> _Your objective_:
Filter the entries for the word "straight". Copy each line in which it occurs.

━━━ Entries provided ━━━

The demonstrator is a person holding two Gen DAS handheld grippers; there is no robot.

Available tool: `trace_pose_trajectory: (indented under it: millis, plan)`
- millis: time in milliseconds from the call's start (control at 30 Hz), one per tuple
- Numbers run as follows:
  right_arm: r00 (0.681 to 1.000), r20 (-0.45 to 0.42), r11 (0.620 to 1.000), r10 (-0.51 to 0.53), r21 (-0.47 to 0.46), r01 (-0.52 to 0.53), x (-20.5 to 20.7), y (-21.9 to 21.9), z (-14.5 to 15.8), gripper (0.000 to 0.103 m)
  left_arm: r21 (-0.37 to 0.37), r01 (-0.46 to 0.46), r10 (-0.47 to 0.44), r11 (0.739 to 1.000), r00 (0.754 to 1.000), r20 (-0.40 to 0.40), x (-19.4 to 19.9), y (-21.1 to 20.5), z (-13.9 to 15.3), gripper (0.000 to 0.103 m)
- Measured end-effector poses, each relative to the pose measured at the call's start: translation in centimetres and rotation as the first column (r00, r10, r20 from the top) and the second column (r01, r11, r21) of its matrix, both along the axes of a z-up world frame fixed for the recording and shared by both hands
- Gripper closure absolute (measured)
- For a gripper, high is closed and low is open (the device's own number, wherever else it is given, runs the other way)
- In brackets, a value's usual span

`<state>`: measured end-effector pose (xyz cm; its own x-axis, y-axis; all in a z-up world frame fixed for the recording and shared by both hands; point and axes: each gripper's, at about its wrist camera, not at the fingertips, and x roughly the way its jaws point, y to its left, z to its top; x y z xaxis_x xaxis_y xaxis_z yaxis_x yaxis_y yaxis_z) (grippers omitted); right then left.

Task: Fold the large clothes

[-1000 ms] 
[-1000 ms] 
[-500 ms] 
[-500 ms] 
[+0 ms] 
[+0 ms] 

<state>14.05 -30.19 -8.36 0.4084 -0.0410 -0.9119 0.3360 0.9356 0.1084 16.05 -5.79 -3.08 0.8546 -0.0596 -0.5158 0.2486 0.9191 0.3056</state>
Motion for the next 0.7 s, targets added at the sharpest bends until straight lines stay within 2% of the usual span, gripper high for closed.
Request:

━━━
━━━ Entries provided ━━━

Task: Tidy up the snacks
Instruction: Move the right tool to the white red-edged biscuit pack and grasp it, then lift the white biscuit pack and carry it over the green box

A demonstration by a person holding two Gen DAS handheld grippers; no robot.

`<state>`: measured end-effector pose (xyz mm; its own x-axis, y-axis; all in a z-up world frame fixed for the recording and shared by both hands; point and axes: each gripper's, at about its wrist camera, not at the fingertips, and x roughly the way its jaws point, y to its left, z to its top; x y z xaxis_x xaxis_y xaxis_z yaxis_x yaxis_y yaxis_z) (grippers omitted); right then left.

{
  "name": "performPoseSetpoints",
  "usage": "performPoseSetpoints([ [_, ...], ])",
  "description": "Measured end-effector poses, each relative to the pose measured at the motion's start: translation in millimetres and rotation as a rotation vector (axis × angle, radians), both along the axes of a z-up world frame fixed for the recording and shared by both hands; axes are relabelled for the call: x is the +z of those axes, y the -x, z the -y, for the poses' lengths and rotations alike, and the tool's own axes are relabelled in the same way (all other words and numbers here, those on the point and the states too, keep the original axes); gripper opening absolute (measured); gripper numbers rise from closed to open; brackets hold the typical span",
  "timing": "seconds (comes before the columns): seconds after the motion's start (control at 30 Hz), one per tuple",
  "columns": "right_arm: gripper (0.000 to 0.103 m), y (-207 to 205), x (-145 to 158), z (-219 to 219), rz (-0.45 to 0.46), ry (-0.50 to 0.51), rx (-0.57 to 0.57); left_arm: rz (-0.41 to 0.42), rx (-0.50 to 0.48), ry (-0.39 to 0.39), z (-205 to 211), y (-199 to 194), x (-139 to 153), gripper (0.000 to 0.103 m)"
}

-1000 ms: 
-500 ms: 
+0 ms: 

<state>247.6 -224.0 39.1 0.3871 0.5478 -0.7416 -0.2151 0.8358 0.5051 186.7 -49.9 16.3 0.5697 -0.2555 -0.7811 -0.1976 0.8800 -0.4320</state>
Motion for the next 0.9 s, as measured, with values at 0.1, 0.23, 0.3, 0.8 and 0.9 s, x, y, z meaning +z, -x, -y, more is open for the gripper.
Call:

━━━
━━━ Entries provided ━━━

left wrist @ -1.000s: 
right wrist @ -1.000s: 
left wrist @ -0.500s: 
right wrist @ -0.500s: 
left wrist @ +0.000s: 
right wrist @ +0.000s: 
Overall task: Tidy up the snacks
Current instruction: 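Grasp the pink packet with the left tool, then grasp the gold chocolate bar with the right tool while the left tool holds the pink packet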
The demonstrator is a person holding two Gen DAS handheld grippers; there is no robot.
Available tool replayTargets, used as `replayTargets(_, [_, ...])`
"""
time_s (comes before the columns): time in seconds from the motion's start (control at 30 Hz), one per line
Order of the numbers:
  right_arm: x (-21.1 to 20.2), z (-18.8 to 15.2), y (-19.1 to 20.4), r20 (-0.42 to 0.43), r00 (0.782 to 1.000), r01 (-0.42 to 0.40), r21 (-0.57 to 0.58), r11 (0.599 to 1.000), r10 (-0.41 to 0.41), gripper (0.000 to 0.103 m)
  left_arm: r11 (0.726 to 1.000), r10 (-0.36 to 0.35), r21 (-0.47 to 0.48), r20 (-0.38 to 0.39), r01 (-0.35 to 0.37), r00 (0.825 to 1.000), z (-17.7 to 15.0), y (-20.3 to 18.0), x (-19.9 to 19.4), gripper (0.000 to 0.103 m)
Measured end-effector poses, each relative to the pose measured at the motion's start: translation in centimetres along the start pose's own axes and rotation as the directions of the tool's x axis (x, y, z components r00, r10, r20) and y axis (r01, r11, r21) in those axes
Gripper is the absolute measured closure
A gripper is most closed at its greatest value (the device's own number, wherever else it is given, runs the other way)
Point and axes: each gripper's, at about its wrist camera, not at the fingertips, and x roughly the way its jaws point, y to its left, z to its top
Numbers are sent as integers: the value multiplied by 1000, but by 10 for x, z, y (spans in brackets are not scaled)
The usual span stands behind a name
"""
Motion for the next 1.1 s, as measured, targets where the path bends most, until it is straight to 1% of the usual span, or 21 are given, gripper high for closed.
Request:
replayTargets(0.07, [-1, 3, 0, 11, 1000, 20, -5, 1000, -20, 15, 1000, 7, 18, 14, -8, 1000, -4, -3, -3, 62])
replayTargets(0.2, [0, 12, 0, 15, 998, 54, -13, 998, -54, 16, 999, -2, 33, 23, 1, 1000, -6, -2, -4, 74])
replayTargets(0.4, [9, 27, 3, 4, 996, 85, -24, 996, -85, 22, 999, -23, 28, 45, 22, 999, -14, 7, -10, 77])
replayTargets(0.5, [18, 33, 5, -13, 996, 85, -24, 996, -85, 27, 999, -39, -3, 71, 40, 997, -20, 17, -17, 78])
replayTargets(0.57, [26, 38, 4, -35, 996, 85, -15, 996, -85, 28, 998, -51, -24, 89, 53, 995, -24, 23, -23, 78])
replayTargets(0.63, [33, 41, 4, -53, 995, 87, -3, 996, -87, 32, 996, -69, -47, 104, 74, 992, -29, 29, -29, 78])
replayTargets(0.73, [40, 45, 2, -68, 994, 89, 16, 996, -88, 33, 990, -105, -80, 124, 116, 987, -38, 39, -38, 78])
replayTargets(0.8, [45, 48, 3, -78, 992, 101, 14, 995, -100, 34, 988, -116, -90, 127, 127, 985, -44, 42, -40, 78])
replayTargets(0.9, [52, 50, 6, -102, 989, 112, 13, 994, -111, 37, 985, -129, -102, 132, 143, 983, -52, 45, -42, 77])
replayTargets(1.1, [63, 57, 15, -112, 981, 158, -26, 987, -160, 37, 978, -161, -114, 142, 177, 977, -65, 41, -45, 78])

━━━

> _Finished task_:
Motion for the next 0.7 s, targets added at the sharpest bends until straight lines stay within 2% of the usual span, gripper high for closed.
Motion for the next 1.1 s, as measured, targets where the path bends most, until it is straight to 1% of the usual span, or 21 are given, gripper high for closed.

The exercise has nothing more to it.